The percentage is not the percentage of devices, but the percentage of
interconnections. In all instances the addresses are staticly
configured.

Back to my example from earlier, to make sure we are on the same page,
this is output from a standard Linux machine:

    job@tardis:~$ sudo ip -6 addr add 2001:728:1808:1::21/126 dev eth1
    job@tardis:~$ sudo ip -6 addr show dev eth1
    3: eth1: <BROADCAST,MULTICAST,UP,LOWER_UP> mtu 1500 qlen 1000
        inet6 2001:728:1808:1::21/126 scope global
           valid_lft forever preferred_lft forever
        inet6 fe80::20d:b9ff:fe41:d4f5/64 scope link
           valid_lft forever preferred_lft forever
    job@tardis:~$ 

Most network engineers would call the above example "configuring a /126
on an interface" - but am I understanding correctly that in your
taxonomy you would call this "configuring a 128 bit IPv6 address"?
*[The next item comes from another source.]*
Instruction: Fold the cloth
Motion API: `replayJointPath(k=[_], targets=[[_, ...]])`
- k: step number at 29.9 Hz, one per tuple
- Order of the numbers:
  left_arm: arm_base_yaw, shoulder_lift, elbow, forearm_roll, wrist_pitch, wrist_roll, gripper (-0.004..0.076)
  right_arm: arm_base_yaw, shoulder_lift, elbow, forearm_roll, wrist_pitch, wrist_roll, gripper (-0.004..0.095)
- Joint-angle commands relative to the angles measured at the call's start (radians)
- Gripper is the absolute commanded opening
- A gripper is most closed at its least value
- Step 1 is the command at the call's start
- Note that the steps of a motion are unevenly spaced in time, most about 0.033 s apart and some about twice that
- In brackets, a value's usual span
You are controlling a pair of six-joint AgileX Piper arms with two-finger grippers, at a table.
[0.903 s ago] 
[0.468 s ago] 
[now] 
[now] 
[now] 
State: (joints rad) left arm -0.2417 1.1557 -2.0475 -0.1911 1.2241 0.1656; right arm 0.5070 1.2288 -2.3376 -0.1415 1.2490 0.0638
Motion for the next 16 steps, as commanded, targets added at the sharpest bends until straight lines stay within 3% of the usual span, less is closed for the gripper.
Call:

> That being so, perhaps the words that are missing are
> "The IID length requirement does not apply to interfaces that
> are explicitly configured with 128 bit addresses." Because the
> requirement is meaningless for such interfaces.

The terminology might confuse some people, as in common language when
one configures "a /128", or 'a 128 bit address', it usually means you
are configuring something like a loopback address.

Perhaps:

    "The IID length requirement does not apply to interfaces that are
    explicitly configured without autoconfiguration."

(perhaps even remove the word 'explicitly')

    "The IID length requirement does not apply to interfaces that are
    configured without autoconfiguration."